La solidaridad se impone y los vecinos y parientes no tan cercanos, se encargan de mantener la cocina muy bien abastecida para alimentar a la familia que, destrozada del dolor, no tienen cabeza y ni hambre para pensar en comer.

Son nueve días con la casa llena y las misas y rezos de rigor, frente a un altarcito, con candil encendido, un crucifijo y un vasito de agua, por si el difunto murió con sed.

Luego la soledad es la compañera del luto de por lo menos un año, hasta que todos se vuelven a reunir en el primer aniversario del sensible fallecimiento, donde se recuerda al difunto con una misa cantada, la casa se vuelve a llenar y se reparte comida especial y hasta recordatorios de santos, en su memoria.

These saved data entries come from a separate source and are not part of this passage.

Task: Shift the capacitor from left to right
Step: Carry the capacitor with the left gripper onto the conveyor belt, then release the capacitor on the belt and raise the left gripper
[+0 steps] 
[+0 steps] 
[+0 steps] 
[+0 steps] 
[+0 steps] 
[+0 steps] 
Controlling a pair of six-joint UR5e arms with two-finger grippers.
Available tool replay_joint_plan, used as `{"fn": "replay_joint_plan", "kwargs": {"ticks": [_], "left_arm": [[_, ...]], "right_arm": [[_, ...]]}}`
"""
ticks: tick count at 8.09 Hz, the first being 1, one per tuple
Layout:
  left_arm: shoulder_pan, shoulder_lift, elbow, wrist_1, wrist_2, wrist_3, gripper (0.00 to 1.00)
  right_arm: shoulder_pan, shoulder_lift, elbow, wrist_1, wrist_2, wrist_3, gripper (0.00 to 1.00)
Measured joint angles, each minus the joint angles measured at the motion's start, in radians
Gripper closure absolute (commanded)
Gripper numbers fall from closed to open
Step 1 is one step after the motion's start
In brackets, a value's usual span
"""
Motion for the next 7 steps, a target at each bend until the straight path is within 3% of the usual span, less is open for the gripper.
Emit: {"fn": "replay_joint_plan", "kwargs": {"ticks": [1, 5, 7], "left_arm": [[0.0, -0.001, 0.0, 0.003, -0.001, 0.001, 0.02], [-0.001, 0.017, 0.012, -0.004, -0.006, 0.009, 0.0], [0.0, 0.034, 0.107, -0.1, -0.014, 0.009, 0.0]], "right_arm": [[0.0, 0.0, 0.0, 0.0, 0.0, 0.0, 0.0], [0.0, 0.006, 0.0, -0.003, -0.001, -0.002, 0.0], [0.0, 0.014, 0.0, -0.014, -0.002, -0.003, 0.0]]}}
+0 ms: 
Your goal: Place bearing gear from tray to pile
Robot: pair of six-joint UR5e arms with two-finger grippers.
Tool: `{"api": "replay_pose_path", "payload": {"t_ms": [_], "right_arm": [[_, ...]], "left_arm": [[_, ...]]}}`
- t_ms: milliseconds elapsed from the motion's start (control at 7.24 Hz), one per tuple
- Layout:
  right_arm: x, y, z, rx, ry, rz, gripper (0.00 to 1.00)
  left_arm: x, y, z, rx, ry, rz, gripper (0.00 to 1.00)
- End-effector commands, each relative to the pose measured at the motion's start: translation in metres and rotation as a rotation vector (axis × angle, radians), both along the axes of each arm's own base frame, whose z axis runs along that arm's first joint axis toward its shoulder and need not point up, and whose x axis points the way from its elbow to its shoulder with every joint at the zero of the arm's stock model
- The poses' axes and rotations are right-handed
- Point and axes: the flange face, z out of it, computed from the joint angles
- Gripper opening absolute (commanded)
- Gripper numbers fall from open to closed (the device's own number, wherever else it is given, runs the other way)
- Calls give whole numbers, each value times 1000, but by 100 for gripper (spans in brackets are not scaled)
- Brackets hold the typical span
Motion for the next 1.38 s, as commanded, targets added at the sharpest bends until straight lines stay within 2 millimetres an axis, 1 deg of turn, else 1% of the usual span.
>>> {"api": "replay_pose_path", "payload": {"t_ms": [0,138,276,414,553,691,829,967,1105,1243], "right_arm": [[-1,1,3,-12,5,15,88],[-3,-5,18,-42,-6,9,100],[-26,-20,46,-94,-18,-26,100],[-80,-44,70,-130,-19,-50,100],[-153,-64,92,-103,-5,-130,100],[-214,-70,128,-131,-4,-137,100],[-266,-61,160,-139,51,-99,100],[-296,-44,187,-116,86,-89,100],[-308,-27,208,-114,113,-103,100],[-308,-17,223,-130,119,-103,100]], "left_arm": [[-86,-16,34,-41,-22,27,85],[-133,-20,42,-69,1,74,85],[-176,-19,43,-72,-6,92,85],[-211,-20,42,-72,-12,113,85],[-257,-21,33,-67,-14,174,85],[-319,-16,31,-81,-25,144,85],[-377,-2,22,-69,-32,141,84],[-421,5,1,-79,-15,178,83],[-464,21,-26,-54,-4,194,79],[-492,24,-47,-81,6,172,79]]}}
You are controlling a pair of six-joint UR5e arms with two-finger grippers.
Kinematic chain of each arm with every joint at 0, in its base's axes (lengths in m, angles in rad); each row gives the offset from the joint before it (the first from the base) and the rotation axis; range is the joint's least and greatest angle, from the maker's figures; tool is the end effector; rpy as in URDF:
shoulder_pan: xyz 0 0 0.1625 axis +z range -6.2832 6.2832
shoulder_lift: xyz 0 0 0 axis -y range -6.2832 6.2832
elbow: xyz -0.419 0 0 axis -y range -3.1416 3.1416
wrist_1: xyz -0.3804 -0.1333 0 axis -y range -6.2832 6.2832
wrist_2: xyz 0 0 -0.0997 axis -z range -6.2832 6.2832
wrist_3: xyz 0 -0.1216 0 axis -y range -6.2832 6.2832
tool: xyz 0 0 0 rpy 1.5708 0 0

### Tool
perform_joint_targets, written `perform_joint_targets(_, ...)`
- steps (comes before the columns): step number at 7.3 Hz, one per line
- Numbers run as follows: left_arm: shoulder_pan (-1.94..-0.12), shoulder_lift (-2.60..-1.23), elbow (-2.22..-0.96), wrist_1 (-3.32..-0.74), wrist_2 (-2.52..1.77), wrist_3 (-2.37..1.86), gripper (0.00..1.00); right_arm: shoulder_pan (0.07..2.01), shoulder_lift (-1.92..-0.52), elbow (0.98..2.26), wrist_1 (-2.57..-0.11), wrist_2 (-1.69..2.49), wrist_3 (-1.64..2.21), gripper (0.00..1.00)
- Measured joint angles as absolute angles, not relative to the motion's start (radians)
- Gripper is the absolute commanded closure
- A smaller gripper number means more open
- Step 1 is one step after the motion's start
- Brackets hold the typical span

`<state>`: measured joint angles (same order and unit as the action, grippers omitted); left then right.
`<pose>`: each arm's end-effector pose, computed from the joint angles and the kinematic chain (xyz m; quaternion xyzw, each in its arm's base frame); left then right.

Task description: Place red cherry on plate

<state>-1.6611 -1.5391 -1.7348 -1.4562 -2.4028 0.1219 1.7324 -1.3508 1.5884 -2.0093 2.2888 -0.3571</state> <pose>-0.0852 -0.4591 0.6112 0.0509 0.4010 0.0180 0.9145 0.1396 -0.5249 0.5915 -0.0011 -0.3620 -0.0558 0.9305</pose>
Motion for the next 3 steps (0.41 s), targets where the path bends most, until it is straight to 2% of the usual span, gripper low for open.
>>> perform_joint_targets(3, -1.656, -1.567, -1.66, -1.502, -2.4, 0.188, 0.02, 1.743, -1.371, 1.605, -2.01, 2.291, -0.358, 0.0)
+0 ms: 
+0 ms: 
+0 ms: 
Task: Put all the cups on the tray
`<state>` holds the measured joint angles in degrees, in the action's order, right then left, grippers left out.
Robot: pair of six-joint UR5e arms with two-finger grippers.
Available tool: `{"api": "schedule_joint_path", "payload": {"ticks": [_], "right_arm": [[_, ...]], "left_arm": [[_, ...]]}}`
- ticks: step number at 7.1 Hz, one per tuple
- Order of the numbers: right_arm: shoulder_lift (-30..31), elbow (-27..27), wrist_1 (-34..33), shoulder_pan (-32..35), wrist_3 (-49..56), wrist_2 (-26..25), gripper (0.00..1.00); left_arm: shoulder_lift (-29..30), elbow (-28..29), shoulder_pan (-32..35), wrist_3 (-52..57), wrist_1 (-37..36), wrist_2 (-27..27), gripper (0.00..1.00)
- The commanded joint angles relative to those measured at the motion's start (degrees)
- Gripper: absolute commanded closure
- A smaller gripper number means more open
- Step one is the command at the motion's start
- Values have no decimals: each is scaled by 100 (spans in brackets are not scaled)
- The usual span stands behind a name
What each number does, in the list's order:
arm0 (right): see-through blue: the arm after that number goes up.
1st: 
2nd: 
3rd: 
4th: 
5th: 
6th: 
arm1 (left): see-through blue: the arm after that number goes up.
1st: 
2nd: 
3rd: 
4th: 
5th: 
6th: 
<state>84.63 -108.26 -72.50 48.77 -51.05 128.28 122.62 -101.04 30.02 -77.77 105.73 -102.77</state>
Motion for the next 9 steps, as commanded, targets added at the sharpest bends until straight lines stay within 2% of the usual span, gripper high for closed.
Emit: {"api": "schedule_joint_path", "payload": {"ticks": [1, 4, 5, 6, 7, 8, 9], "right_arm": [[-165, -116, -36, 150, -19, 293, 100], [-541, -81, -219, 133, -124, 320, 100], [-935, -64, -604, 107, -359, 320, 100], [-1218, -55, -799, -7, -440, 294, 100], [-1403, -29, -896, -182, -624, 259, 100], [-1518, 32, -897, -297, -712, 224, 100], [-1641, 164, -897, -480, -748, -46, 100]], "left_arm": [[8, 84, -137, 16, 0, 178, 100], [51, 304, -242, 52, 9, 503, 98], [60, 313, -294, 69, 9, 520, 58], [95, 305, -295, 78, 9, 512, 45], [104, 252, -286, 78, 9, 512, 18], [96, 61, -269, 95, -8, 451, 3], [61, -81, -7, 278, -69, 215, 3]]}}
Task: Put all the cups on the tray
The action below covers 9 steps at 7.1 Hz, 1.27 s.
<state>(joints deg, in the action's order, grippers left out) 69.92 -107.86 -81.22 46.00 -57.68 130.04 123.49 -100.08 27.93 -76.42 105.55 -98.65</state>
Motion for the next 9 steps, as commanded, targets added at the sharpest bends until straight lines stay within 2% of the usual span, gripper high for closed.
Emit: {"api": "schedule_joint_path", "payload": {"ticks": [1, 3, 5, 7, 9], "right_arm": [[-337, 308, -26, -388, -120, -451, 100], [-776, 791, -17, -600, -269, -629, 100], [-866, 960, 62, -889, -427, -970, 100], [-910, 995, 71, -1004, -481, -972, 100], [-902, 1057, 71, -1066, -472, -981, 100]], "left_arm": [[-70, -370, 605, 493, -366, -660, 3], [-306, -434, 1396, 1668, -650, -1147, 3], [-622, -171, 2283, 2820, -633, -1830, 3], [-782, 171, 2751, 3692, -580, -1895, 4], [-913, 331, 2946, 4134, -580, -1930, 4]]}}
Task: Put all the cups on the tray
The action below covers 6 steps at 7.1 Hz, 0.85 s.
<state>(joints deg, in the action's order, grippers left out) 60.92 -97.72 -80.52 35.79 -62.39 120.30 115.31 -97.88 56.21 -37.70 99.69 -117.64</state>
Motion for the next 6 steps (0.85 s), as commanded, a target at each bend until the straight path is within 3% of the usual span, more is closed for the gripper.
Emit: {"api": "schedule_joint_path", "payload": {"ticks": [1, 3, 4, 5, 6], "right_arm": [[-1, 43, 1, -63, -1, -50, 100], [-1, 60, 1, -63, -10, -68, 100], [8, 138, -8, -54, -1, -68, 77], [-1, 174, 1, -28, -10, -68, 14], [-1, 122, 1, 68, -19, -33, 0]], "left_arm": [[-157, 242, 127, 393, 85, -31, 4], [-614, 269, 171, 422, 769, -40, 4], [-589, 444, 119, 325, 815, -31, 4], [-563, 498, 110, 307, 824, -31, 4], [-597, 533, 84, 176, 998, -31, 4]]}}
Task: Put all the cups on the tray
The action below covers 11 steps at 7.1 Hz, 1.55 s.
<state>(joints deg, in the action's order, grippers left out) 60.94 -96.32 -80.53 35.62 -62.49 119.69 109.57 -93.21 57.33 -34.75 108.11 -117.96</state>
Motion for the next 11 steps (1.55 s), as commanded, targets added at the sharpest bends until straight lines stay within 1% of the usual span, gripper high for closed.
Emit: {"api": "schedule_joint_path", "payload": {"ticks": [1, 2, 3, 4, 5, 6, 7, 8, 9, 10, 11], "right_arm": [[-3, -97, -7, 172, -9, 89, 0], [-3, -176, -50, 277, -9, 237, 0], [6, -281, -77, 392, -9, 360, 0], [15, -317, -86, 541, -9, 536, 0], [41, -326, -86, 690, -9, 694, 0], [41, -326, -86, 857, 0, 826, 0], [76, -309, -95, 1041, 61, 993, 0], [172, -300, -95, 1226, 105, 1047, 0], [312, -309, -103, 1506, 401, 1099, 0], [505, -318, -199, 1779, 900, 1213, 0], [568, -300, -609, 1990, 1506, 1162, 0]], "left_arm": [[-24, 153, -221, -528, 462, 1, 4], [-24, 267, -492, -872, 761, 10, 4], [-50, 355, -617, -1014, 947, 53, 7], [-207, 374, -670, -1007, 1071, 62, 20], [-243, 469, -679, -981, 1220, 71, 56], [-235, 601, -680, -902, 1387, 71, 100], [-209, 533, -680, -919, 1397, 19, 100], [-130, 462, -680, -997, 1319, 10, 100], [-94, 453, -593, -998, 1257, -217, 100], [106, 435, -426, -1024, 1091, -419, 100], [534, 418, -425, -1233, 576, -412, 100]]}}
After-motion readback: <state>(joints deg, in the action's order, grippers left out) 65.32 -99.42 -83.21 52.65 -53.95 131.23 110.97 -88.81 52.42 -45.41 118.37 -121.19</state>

Así crecimos, estas fueron las costumbres que de generación en generación nos acompañaron, pero cuando el dolor se vuelve cotidiano y los muertos son el pan de cada día, ya no hay tiempo a tanta ritualidad y mucho menos cuando una abrupta pandemia nos impone tantos límites y nos ata de pies y manos.

Así las cosas, no nos queda más que apretar los puños y que las lágrimas caigan hasta que los ojos se sequen: ¡que impotencia tan vergaja! Hoy despedimos a las carreras, sin abrazos y sin misas.

Algunos logran una fugaz oración de despedida, en casa o en el cementerio, otros una caravana prudente para acompañar, de lejitos, a la familia. Los celulares reemplazaron los pañuelos, ellos son los destinatarios del dolor y con mensajes abrazamos a los dolientes.

Las funerarias vienen sustituidas por las redes sociales: Facebook e Instagram llevan el primado y es ahí donde se expresan ahora las condolencias y lloramos nuestros muertos, porque las estadísticas dejaron de ser números y ahora tienen el nombre y rostro de tus familiares y amigos.

Dios mío, ¿hasta cuándo?… paciencia y resistencia que no hay mal que dure cien años y ni cuerpo que lo resista.

Ya encontraremos la forma de honrar a los que partieron, de abrazarnos en un gran y único velorio y sacar todo el dolor de las heridas sangrantes que aún no cicatrizan.

Por lo pronto, como sobrevivientes de este holocausto, nuestro deber es cuidarnos y limitar todo aquello que ponga en riesgo nuestra integridad. Que nada ni nadie nos arrebate la fe, el sol volverá a brillar y esto también pasará.